Dans notre ville en Hongrie, vivait une famille qui avait une enfant handicapée de mon âge. A l’âge de trois ans seulement, ma maman m’accompagna chez elle pour que je joue avec elle, et ceci se reproduisit régulièrement. Ma mère m’expliqua que j’étais responsable de me lier d’amitié avec elle et de tenter de l’aider. De nos jours, très peu de mères dont les enfants fréquentent le système scolaire normal insisteraient pour que leurs enfants incluent des enfants handicapés dans leur cercle d’amis. Le plus souvent, ces enfants sont ignorés et j’ai reçu de nombreuses lettres affligeantes à ce sujet.
Il est difficile de refaire l’éducation d’adultes. A ce stade, la seule option pour les parents de ces jeunes gens égocentriques est le « contrôle des dégâts » : instaurer fermement, mais avec affection, de nouvelles règles. J’espère que les jeunes parents qui lisent cette rubrique intégreront la leçon et ne referont pas ces erreurs. Commençons par enseigner à nos enfants de petits actes de Méssirout Néfech en se concentrant sur les autres plutôt que sur eux-mêmes. Ces petits actes, s’ils sont effectués de manière cohérente, peuvent devenir des actions transformatrices. Il existe de nombreux moyens de les inculquer : lorsque les grands-parents viennent en visite, la première question que les jeunes gens posent est celle-ci : « Que m’as-tu acheté ? », très souvent suivie par cette réaction : « Ah, ça.

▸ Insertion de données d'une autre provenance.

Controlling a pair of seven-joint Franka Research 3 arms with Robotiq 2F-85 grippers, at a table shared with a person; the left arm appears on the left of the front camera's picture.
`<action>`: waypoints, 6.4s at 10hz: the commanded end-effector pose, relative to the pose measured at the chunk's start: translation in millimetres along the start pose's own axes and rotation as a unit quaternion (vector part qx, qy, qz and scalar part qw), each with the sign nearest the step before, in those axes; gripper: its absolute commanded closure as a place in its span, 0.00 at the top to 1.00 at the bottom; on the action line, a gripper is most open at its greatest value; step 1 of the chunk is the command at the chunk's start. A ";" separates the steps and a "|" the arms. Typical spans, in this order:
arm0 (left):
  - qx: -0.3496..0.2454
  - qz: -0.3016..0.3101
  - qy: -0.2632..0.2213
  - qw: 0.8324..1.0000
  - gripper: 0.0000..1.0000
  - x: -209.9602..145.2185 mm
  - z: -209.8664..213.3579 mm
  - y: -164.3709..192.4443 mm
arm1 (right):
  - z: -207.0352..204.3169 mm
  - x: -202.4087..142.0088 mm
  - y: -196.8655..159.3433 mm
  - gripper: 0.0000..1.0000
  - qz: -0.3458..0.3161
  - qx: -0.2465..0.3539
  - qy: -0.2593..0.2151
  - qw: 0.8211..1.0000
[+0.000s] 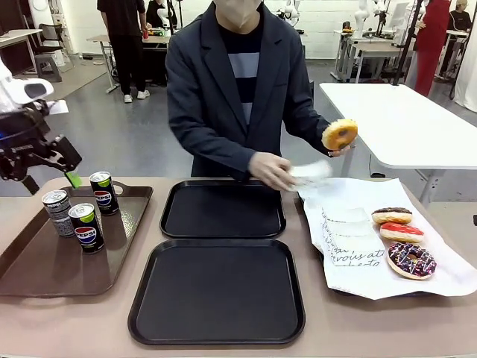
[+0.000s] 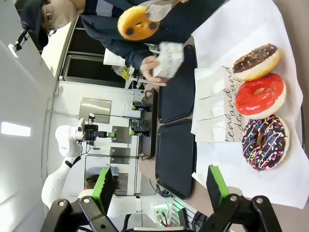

Je l’ai déjà, je n’aime pas » ou alors ils y jouent une minute puis le mettent de côté.
Enseignons à nos enfants les rudiments de la Méssirout Néfech : « Papi et mamie viennent - préparons-leur un cadeau. » Un travail manuel, peu importe, l’idée étant d’apprendre aux enfants à donner plutôt qu’à prendre. Et il y a tant d’autres choses…accueillir des invités avec des rafraîchissements, se lever pour maman et papa lorsqu’ils rentrent à la maison, etc.
Enfin, soulignons que ces enseignements seront intégrés uniquement si les parents sont également des exemples pour leurs enfants. Le rôle de parent s’accompagne de responsabilité et nous devons tous aspirer à ressembler à Ya’acov Avinou dont l’image était gravée dans le cœur et l’esprit de son fils Yossef, ce qui lui a permis de devenir Yossef Hatsadik.